Primers M (sn) -F atgggtgttcaaatgcagagatttaaataagcctctcactattgccgcaaat (SEQ ID NO. 25) and M (sn) were designed) Gagaggcttatttaaatctctg (SEQ ID NO. 26) and pGlu-PR 8-M (nucleotide sequence of M gene is shown as SEQ ID NO. 27) carrier plasmid in influenza reverse genetics 8 plasmid system is used as template, synonymous mutant sequences are amplified by PCR according to PrimerSTAR specification, the amplified sequences are determined to be correct in size by gel electrophoresis, target fragments are recovered by cutting gel, and the sequence is amplified according to the following stepsThe HiFi DNAAssembly kit instructions require homologous recombination cloning to obtain the M (sn) plasmid. On the basis of M (sn) plasmid, designing a primer for PCR amplification and homologous recombination to obtain M (sn) +Mut6+Del8 defective plasmid, M (sn) +Mut6+Del28 defective plasmid, M (sn) +Mut6+Del51 defective plasmid, M (sn) +Mut6+Del73 defective plasmid and M (sn) +Mut6+Del111 defective plasmid.

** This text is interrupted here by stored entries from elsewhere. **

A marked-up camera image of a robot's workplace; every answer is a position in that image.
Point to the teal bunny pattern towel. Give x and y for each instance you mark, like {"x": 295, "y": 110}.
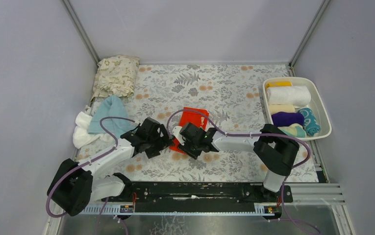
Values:
{"x": 310, "y": 124}

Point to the floral pattern table mat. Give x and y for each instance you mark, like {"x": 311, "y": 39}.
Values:
{"x": 232, "y": 94}

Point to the orange red towel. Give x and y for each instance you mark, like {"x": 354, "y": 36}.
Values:
{"x": 196, "y": 116}

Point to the cream rolled towel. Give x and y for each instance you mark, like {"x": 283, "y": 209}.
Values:
{"x": 277, "y": 108}

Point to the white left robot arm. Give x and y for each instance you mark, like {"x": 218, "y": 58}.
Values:
{"x": 79, "y": 183}

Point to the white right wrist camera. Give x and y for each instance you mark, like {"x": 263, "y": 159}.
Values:
{"x": 178, "y": 138}

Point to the cream leaf print towel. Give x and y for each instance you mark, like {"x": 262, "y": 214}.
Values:
{"x": 115, "y": 76}

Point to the white rolled towel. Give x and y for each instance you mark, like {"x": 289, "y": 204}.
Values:
{"x": 297, "y": 96}

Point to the purple rolled towel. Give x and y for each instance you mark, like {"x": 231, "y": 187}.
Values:
{"x": 282, "y": 119}

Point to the yellow rolled towel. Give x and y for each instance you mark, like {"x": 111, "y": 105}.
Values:
{"x": 278, "y": 84}

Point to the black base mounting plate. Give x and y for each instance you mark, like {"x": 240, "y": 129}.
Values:
{"x": 149, "y": 192}

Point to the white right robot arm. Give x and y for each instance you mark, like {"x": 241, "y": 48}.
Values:
{"x": 276, "y": 150}

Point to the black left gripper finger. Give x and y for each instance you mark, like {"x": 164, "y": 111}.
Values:
{"x": 154, "y": 151}
{"x": 167, "y": 140}

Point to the pale green rolled towel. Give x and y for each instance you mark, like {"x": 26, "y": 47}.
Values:
{"x": 294, "y": 130}

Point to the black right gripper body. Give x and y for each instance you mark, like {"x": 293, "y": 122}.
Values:
{"x": 185, "y": 144}

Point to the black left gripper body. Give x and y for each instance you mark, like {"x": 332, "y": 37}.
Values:
{"x": 161, "y": 139}

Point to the white crumpled towel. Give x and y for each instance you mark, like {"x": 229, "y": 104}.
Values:
{"x": 81, "y": 137}

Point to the white plastic tray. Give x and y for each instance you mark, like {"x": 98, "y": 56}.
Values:
{"x": 316, "y": 104}

The primers used for amplification are shown in Table 1:

TABLE 1 primers for amplification

Example 2

Defective influenza virus rescue

And (3) paving the 293T cells into a special six-hole plate for the Siemens, and carrying out transfection when the cell density reaches 70-80%. The defective recombinant influenza virus was rescued using a classical "6+2" influenza reverse genetics operating system. The 6 PR8 internal genes pGlu-PR 8-PB2, pGlu-PR 8-PB1, pGlu-PR 8-PA, pGlu-PR 8-NP, pGlu-PR 8-NS and pGlu-PR 8-M gene-deficient plasmids, and the 2 external genes pGlu-PR 8-HA, pGlu-PR 8-NA, 0.5ug each and the plasmid 0.25ug expressing full length M2 were co-transfected into 293T cells (Lipofectamine 3000), respectively. The culture medium containing TPCK-Trypsin at a final concentration of 0.5ug/ml was changed 24 hours after the transfer, and the cell supernatant was collected 48 hours after the transfer, and inoculated with 8-day-old SPF chick embryos at 0.2 ml/piece through the allantoic cavity. The inoculated chick embryo is cultivated in a temperature box at 37 ℃ for 48 hours. The chick embryo allantoic fluid (F0 generation) was collected, defective influenza virus was obtained, and whether or not there was hemagglutination was determined. If there is no hemagglutination, the virus will be harvested for a blind generation and then tested for the presence of hemagglutination. The resulting M-deficient influenza viruses were designated PR8-M (sn), PR8-M (sn) +Mut6+Del8, PR8-M (sn) +Mut6+Del28, PR8-M (sn) +Mut6+Del51, PR8-M (sn) +Mut6+Del73 and PR8-M (sn) +Mut6+Del111, respectively.

Example 3

Viral growth curve

Spreading MDCK-M2 cells on 24-well plate, inoculating M defective influenza virus strain into cells at a dosage with multiplicity of infection (MOI) of 0.001 after the cells grow to form a monolayer, repeating for 3 times, removing liquid in 24-well plate after infection for 2 hr, washing with PBS, adding DMEM medium containing 2% FBS to maintain cell growth, placing at 37deg.C and 5% CO ₂ Culturing in an incubator. Harvesting viruses at 12h, 24h, 36h, 48h, 60h and 72h after infection, continuously diluting the virus liquid at different time points by 10 times, repeating 4 times of each dilution, respectively inoculating into MDCK-M2 cells growing to a single layer in a 96-well plate, changing into DMEM culture solution of 2% FBS after infection for 2h to maintain the growth of the cells, observing lesions after 48h, collecting the virus value of defective influenza virus strains, and calculating TCID (tumor cell death) by using a Reed-Muench method ₅₀ After the data analysis is completed, a growth curve of the M-deficient influenza virus is drawn, and the result is shown in FIG. 1.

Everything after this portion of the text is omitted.